■ **What to produce**:
In the data, find the word "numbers" and copy out every line that has it.

= = = = = = =

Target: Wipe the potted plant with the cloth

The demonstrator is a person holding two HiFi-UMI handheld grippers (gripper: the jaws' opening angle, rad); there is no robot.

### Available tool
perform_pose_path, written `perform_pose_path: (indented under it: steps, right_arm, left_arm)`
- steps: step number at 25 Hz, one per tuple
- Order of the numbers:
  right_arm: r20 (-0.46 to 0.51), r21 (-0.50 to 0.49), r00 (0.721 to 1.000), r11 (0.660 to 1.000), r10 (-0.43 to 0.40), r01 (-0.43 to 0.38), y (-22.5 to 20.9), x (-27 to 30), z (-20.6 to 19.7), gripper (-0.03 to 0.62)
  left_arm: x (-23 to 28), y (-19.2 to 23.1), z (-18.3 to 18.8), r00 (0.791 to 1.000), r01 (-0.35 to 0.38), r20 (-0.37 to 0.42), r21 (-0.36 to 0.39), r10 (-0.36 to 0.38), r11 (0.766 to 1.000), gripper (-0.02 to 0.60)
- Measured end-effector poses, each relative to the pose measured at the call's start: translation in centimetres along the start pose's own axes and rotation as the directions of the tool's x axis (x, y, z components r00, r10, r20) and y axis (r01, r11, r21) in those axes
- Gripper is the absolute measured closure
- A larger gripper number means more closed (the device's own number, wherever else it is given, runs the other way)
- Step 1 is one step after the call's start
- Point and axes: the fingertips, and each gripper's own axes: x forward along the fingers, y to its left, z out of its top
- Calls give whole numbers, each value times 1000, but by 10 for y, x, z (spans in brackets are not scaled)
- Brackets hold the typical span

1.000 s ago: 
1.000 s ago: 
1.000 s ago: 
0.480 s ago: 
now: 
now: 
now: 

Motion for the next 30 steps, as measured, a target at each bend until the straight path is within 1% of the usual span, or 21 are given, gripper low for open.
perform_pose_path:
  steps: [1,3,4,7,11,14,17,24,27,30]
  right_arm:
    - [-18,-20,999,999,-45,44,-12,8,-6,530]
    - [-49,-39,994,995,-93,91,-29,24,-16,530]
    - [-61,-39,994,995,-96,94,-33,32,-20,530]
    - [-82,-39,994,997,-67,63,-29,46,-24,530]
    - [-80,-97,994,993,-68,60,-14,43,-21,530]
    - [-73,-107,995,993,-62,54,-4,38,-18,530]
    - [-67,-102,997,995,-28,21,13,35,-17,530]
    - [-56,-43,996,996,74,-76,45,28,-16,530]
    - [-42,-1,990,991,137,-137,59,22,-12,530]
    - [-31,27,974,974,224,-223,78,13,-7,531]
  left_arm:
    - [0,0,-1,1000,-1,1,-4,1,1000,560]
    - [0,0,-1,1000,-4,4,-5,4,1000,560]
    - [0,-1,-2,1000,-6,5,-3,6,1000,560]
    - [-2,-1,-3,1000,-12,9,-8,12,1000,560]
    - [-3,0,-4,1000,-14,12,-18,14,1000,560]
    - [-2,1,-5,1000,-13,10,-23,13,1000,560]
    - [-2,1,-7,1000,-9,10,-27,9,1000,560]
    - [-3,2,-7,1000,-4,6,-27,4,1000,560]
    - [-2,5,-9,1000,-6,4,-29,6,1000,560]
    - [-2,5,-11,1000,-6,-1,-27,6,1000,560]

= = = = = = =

■ **Exercise output**:
- Order of the numbers:
- Calls give whole numbers, each value times 1000, but by 10 for y, x, z (spans in brackets are not scaled)

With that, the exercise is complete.